Equally important, it also bound the business tycoons to their political masters, making the giants of Cambodia’s growing private sector stakeholders in the CPP’s rule.  

In neighboring Thailand, for instance, this didn’t happen and by the 2000s several new tycoons, not least the Shinawatra siblings, became political figureheads. 

Thaksin Shinawatra and his sister, Yingluck, used their billions to fund their own pro-democracy campaigns, with the former becoming prime minister in 2001 and the latter in 2011. Both were removed from office by military coups. 

Cambodian Prime Minister Hun Sen, left, awards former Thai prime minister Thaksin Shinawatra with a leadership medal during a ceremony at the government’s Peace Building in Phnom Penh on September 19, 2011. Photo: AFP / Tang Chhin Sothy

State finances in flux

By the early 2010s, however, the power dynamics were shifting in Cambodia. 

For starters, there was no longer the threat that tycoons would intervene politically against the ruling CPP as Funcinpec’s political fortunes faltered in the 2000s, and the new opposition movement centered around Sam Rainsy, an expelled finance minister who made his name as a graft-buster and enemy of the tycoons. 
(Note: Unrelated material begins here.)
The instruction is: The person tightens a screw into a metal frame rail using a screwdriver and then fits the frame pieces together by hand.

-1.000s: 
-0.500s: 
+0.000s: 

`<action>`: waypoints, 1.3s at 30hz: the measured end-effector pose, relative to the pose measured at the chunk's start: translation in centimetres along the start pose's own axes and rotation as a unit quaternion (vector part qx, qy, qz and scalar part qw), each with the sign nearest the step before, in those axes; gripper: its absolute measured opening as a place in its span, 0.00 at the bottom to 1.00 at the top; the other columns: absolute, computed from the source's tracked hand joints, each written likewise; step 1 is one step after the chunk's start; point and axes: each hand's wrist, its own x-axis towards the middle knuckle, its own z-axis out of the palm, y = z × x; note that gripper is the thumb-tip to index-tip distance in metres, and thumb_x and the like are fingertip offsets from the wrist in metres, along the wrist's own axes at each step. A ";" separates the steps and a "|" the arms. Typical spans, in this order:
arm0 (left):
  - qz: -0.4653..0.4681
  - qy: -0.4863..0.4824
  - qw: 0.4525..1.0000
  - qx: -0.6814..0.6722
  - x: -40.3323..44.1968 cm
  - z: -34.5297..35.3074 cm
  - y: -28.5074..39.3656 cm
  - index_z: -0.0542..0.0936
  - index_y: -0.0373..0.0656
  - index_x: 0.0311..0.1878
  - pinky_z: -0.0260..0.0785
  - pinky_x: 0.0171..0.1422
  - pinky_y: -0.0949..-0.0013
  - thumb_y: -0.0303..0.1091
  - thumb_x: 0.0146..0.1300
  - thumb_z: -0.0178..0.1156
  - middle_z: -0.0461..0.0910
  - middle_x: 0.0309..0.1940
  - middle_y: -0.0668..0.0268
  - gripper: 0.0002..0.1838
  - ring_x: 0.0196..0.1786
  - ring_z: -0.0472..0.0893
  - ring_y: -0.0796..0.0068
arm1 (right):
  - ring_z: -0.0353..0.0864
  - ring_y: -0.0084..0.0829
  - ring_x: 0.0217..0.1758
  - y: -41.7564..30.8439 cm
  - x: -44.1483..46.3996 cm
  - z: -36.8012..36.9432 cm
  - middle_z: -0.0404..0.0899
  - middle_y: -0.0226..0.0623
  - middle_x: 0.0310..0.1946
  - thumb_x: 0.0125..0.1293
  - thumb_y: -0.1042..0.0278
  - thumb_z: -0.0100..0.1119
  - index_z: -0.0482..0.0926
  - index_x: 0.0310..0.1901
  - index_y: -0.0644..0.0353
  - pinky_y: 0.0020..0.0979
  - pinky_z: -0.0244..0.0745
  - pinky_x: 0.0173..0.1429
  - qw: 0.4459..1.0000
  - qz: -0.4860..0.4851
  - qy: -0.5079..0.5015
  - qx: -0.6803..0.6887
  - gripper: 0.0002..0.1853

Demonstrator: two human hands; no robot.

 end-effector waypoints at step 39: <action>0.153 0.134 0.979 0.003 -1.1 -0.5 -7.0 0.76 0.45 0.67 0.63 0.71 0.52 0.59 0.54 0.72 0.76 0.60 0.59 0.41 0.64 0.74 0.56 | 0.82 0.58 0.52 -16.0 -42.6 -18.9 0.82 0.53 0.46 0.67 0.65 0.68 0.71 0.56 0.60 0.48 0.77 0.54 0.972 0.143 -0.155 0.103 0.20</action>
More fundamental, Cambodia’s finances were also in flux. As its economy and society developed, the government could no longer rely chiefly on foreign aid and private donations for its state operations. 

Annual tax revenue as a percentage of GDP climbed from about 10% in 2010 to almost 20% in 2019, at the same time as the country’s GDP rose from $11.2 billion to $27 billion over the same period, according to World Bank data. 

Put differently, Cambodia had to accept modern ways of state revenue collection and expenditure, making donations from the tycoons less important for the government. 

It should be stressed that tycoon philanthropy remains sine non qua to the CPP’s power, with the ruling party boasting of a meritorious philanthropic state, where all social good is presented as stemming from the CPP, rather than a welfare state where the ruling party is a mere administer of citizen rights.  

Last October, after deadly flooding, the CPP organized a business whip-round to collect an estimated $6 million for relief efforts. 

If Cambodia’s tycoons aren’t as important as they once were to Hun Sen, and now are seen as a source of embarrassment to his government, a coming purge makes sense.  

Supporters of the ruling Cambodian People’s Party at a campaign rally in Phnom Penh on July 27, 2018. With no opposition, Hun Sen does not have to rely on the support of tycoons as much as he did in the past. Photo: AFP / Tang Chhin Sothy

There is now little chance that, if sidelined by Hun Sen, tycoons can take their money to a rival party, especially after the country’s only viable opposition party was forcibly dissolved in 2017. The prime minister’s rivals within the CPP, including Interior Minister Sar Kheng, have also seen their power fade in recent years. 

Hun Sen has also purged the military and police since 2018, streamlining the number of higher-ranked officials. Limiting the number of oknhas would not be out of character, then, and would most likely prompt the tycoons to once again have to demonstrate their loyalty to Hun Sen and his regime. 

By thinning the ranks of oknhas, it would also tighten the connections between ruling party and the tycoons who survive the purge. 

And the Cambodian government can use this purge in turn to bolster its populist narrative of being on the side of ordinary people – especially as the economy remains fragile during the pandemic – as well as being a regime that tackles corruption and soaring wealth inequality.  

All this is playing out as the country heads into local elections next year and a general election in 2023, which many analysts believe will be used as a plebiscite ahead of Hun Sen’s retirement as prime minister, after being in the post since 1985.